As he huddles with fellow defence ministers from the NATO alliance, Sajjan is expected to have a key meeting with U.S. Defence Secretary Ash Carter where the topic of Canada’s evolving role in Iraq is certain to top discussions.
Prime Minister Justin Trudeau on Monday took the wraps off Canada’s changing contribution to the coalition efforts to combat Islamic State extremists.
As expected, the plan makes good on the Liberal pledge to end combat missions by CF-18 fighter jets in Iraq and Syria. The Liberal plan puts new emphasis on military trainers — adding 140 to the 69 already in northern Iraq — and pledges an extra $1 billion in humanitarian aid over three years.
But defence analysts noted Tuesday that elements of the plan are unclear. For example, while the government has pledged to boost the number of military personnel dedicated to the mission to 830, it can’t yet account for where more than 100 of those positions will go.
“Long on vision, short on detail,” George Petrolekas, a retired colonel in the Canadian Armed Forces, said of the announcement.
“It struck me, first of all, as a very rushed series of programs, all of them that are still being fleshed out,” said Petrolekas, a fellow with the Canadian Global Affairs Institute.
Dave Perry, a senior analyst with the Canadian Global Affairs Institute, said it appears that the military is only now beginning the groundwork to assess where it should place personnel to assist the coalition with targeting and intelligence work.

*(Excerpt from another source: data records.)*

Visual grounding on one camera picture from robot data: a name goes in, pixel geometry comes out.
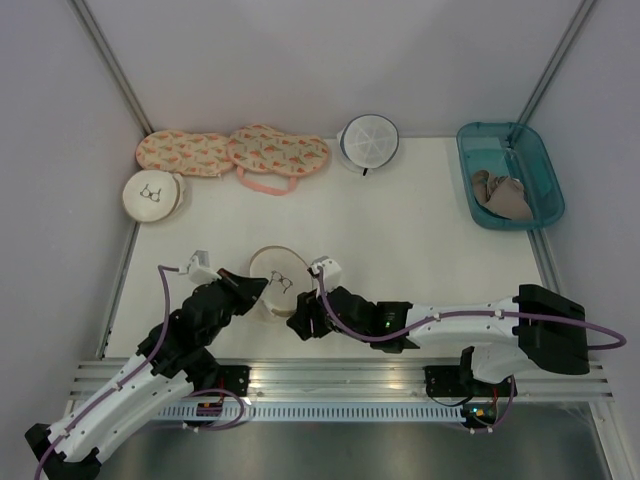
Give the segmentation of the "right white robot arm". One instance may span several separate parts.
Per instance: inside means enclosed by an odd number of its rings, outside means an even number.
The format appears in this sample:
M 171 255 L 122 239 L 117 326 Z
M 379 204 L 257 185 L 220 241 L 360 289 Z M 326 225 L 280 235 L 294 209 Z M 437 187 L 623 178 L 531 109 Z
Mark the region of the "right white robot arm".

Gen. Jonathan Vance, the chief of defence staff, appeared to concede that point on Monday, when he said it would take “weeks and months” to get the new mission in place.
“It’s a very intense time right now in terms of planning and reconnaissance,” Vance said. “We’re still working with the coalition as to what billets they will actually fill.”
Petrolekas also highlighted the contradictions served up about the role of the Canadian troops acting as trainers. Trudeau declared their mission would be “non-combat.” Sajjan suggested there was no need for Canadians to accompany Kurdish fighters to the frontlines.
Yet Vance bluntly stated that Canadians would go to the frontlines, indeed even call in airstrikes, in a role that he said brought additional risks.
Thomas Juneau, a former analyst in the defence department, said the new strategy laid out Monday has many good elements, including the aid and the offer to help build capacity in Lebanon and Jordan, two nations under strain from the crisis in Iraq and Syria.
“The one big gap in this is airstrikes. I don’t see any strategic rationale for stopping the airstrikes,” said Juneau, an associate professor in the Graduate School of Public and International Affairs at the University of Ottawa.
He said the government was clear on the threat posed by the Islamic State and agreed it must be stopped “but will let others do the heaviest lifting.”
He said it appears the Liberals made up their mind about the combat mission many months ago “and then they tried to build a policy around it.”
“I don’t see any other rationale than domestic electoral calculations to stop the airstrikes,” he said.
The defence experts questioned whether the looming NATO meeting — happening Wednesday and Thursday — forced the Liberals to roll out the strategy before it was ready.
“Some of the fuzziness to me seems clearly driven by the fact the NATO ministerial (meeting) is this week. There was a firm deadline to come up with an announcement,” Perry said in an interview.
Petrolekas said the overall strategy appeared “cobbled together” in a bid to appear comprehensive “without any details whatsoever.”
But Juneau says the fact that some details still need to be ironed out is understandable, given the Liberals took power just three months ago and the challenges of sorting out a new military strategy with allies in the region.
“This is just so complicated for a new government, a coalition like this,” Juneau said.